A brief history of drag racing

Drag racing began as a way to keep kids off the streets.

After World War II, veterans returned with time and money on their hands. They also had mechanical knowledge gained from fixing planes, tanks, and Jeeps. They bought used cars and customized them as they fixed them up.

Then contests developed to see whose car was best. These quickly turned into races - down Main Street, for example. Such races were a menace, in the public mind.

In 1951, Wally Parks started the National Hot Rod Association to give the hot-rodders (as they were called) places to race.

The first officially sanctioned NHRA drag race was held that year on April 11-12 at Pomona Speedway in California. Note: In the early days, most private 'drag strips' were former airport runways.

Hot-rod glossary

Burnout: Drivers spin their rear tires to heat them up before a race. This gives the tires better traction.

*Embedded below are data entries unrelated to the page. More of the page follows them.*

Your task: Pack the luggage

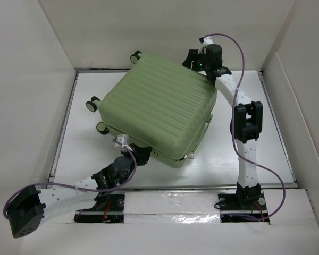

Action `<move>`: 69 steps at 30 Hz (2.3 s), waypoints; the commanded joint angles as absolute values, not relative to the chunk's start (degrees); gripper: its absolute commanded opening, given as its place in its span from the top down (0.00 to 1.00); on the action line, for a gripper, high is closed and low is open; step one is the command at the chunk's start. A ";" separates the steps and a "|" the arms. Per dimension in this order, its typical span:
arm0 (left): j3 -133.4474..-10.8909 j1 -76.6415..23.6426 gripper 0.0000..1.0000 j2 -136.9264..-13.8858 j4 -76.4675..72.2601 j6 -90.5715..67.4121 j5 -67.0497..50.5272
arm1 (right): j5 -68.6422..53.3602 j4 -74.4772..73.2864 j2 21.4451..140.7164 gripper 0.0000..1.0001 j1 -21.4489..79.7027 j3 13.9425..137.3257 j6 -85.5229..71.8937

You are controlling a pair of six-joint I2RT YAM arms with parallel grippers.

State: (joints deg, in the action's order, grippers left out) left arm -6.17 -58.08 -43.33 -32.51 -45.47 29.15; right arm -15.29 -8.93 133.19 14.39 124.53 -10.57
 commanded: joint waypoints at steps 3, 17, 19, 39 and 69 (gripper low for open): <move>-11.86 -58.01 0.89 -46.49 -34.63 -43.60 25.66 | -27.07 -1.85 112.89 0.19 18.99 118.22 -15.82; -13.71 -58.54 0.86 -39.56 -28.83 -42.37 30.05 | -12.68 14.32 51.50 1.00 26.35 45.82 -5.00; -15.89 -58.54 0.74 -37.80 -24.46 -41.14 32.77 | -11.51 12.07 39.72 1.00 28.82 33.73 -6.93; -20.57 -54.32 0.85 -35.51 -12.74 -34.38 11.27 | -22.23 -2.46 37.62 0.39 33.40 23.20 -10.55; -23.55 -59.15 0.97 -61.34 -35.24 -26.46 -6.59 | -28.30 1.94 45.88 0.74 32.17 24.08 -10.02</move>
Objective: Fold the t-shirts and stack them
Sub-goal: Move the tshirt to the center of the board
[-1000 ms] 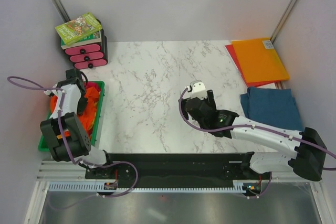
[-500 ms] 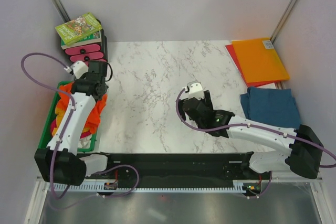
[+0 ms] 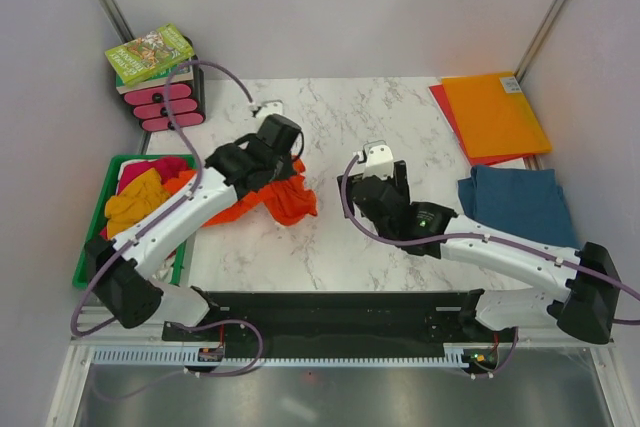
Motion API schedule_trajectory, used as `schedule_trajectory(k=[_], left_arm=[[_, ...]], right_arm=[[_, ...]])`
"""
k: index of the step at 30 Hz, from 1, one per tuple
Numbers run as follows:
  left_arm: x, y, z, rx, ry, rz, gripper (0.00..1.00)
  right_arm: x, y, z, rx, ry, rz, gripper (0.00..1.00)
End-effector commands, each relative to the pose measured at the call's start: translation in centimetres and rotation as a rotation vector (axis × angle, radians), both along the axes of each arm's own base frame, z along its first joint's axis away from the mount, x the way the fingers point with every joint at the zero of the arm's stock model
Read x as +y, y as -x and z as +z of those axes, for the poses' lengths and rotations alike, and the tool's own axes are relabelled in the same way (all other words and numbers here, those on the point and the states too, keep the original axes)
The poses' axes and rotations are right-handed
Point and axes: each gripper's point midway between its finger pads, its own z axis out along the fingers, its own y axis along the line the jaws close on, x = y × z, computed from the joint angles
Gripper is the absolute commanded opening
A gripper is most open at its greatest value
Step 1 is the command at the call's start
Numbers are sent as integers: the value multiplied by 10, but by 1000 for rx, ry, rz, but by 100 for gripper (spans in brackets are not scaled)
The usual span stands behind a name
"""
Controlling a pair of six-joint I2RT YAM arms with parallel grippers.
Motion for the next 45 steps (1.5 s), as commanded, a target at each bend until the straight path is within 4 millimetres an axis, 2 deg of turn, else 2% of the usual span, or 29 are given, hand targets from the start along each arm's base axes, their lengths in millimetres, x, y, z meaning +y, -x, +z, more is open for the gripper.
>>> schedule_trajectory(k=[1, 4, 5, 6, 8, 9, 10, 11, 13, 15, 16, 17, 20, 21, 24, 26, 27, 29, 30, 33, 34, 35, 36, 38, 41, 42, 43, 44, 45], left_arm=[[-76, 16, -38, 71, 3, -348, 2], [-78, 19, -67, 138, -31, -365, 2], [-74, 19, -76, 151, -55, -355, 7], [-72, 19, -79, 156, -63, -345, 21], [-69, 22, -79, 148, -43, -326, 56], [-69, 23, -77, 136, -27, -323, 85], [-69, 25, -78, 126, -11, -322, 97], [-69, 27, -71, 105, 11, -327, 100], [-67, 31, -75, 104, 22, -335, 99], [-61, 33, -67, 68, 51, -307, 99], [-55, 38, -76, 80, 60, -287, 100], [-48, 37, -65, 42, 95, -260, 99], [-19, 39, -72, 38, 115, -150, 100], [-10, 40, -67, 21, 125, -121, 100], [12, 41, -70, 31, 110, -46, 100], [14, 44, -71, 48, 113, -39, 100], [13, 47, -74, 65, 111, -43, 99], [19, 49, -79, 76, 106, -6, 99], [25, 51, -83, 86, 86, 18, 97], [43, 43, -76, 79, 51, 75, 94], [44, 44, -78, 112, 55, 66, 100], [56, 38, -76, 125, 62, 99, 100], [60, 33, -67, 121, 78, 119, 100], [83, 33, -63, 148, 50, 201, 100], [104, 19, -30, 28, 22, 263, 100], [107, 15, -23, -13, -34, 184, 100], [96, 10, -19, -47, -15, 81, 99], [88, -13, 4, -189, 12, 19, 100], [88, -11, -3, -234, -77, -104, 100]], right_arm=[[-13, 0, 23, -45, -38, -54, 98], [-17, 3, 20, -36, -35, -60, 98], [-18, 4, 20, -33, -29, -62, 98], [-19, 3, 20, -32, -30, -66, 98], [-19, 4, 19, -30, -26, -64, 98], [-19, 4, 19, -28, -26, -62, 98], [-17, 4, 17, -20, -26, -56, 98], [-14, 4, 16, -16, -30, -48, 98], [-7, 5, 7, 7, -27, -24, 98], [4, 7, -4, 38, -36, 18, 98], [9, 8, -13, 58, -26, 32, 98], [15, 9, -19, 76, -34, 56, 98], [24, 12, -41, 127, -27, 74, 98], [26, 12, -46, 139, -27, 77, 98], [30, 15, -56, 161, -58, 72, 98], [30, 16, -53, 150, -102, 66, 98], [29, 16, -44, 132, -150, 56, 98], [26, 17, -37, 102, -195, 54, 98], [24, 17, -26, 77, -226, 56, 98], [20, 18, -13, 46, -234, 70, 98], [18, 17, -10, 43, -220, 65, 98], [16, 17, -8, 39, -210, 63, 98], [15, 16, -7, 34, -201, 60, 98], [10, 14, 1, 11, -181, 48, 98], [4, 11, 19, -36, -179, 43, 98], [3, 11, 24, -47, -180, 45, 98], [3, 10, 29, -59, -184, 43, 98], [2, 10, 30, -63, -172, 49, 98], [1, 9, 31, -67, -169, 48, 98]])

Photos of dragsters with huge smoke clouds coming from their rear tires were taken during a burnout.

Christmas tree: The starting lights. Two yellow lights at the top show when the car is 'staged' - at the starting line. Three other sets of yellow lights light at half-second intervals, counting down to the green light - go! Red lights flash if one car crosses the line early. 'Red lighted' cars are disqualified.

Chute: Parachute. Each dragster has two to help it stop at the end of the race.

E.T.: Elapsed time. Your E.T. for the quarter-mile determines the winner. The current record is 4.41 seconds, with the car going 330 miles per hour at the finish.

Holeshot: The time between a green light and a dragster crossing the start line. Races are won and lost at the holeshot.

Loud pedal: Throttle or accelerator.

Nitro: Nitromethane (CH3NO2) is the most powerful racing fuel. See the O2 in the formula? That oxygen in the fuel helps it to burn.

'On the trailer': Done for the day. After a team loses, they put their car on the trailer and go home. There is no second chance, no more races to run that day.

Rail: Dragster.

Shoe: Driver. Fast drivers are sometimes called 'hot shoes.'

Slicks: Racing tires with no tread, for maximum traction on dry, flat pavement. (Drag races are postponed if it rains.)

The 'Wally': The trophy awarded to the overall winner of each event. It's an image of Wally Parks, founder of the NHRA, holding a racing helmet and rolling a giant slick.

Top Fuel: A race category for dragsters using the most powerful fuel: nitromethane.